So what is going on with your dyspneic patient after partial ejection from their car? They are not responding to your interventions as they should How is he immune to chest tube placement?
Well, you could intubate the patient. But the x-ray will be available momentarily, and may guide you along a different path. It might even obviate the need for intubation. So while you are getting your meds ready (just in case), this image comes up:
The chest tube is in good position, but the stomach is not!
The reason your patient didn’t respond to the chest tube is that they have a traumatic rupture of the diaphragm with the stomach in the chest. It is compressing a good portion of the left lung, leading to dyspnea and poor oxygen saturation.

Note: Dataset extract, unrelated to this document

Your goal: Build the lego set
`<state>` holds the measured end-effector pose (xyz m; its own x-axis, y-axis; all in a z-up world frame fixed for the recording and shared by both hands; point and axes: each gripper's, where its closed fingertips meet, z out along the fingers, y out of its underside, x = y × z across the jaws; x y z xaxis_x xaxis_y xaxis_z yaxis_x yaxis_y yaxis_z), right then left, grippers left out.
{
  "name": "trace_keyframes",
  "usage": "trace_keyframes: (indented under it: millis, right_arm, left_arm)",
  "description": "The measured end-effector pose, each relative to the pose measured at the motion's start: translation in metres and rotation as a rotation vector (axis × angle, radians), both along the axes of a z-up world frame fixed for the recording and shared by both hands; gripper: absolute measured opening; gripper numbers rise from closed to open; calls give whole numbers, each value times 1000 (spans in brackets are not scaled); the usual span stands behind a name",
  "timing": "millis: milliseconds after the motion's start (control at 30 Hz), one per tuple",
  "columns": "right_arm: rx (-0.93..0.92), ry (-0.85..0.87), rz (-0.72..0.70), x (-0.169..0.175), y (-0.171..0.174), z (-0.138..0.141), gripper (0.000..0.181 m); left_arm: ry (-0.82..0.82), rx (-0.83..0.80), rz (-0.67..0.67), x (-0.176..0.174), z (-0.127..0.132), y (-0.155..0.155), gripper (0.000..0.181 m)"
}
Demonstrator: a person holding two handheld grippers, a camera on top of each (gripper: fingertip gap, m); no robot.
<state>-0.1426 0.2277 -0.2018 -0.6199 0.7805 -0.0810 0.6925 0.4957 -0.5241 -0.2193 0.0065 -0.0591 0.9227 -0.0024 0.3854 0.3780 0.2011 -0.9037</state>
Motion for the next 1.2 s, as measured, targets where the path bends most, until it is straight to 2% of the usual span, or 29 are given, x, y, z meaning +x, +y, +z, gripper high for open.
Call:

Rapidly place a nasogastric tube to try to decompress the stomach. It doesn’t always work because the angles at the hiatus are not what they usually are. But if it does, the patient will feel better immediately. You may be able to avoid intubating them… for a few minutes. This is a surgical problem, and commonly involves injury to other abdominal structures, especially the spleen. Order up some blood, and rapidly complete your evaluation. A pelvis x-ray is in order, because fractures are common after full or partial ejection through the window. No other imaging is necessary. The send your patient off to the OR for a thorough exploration and repair. Now you can intubate.
I’ve seen this injury three times after partial ejection, and always involving the driver (left side, makes sense). Any time you have left sided abnormalities after blunt trauma that don’t respond to a chest tube, think about this problem.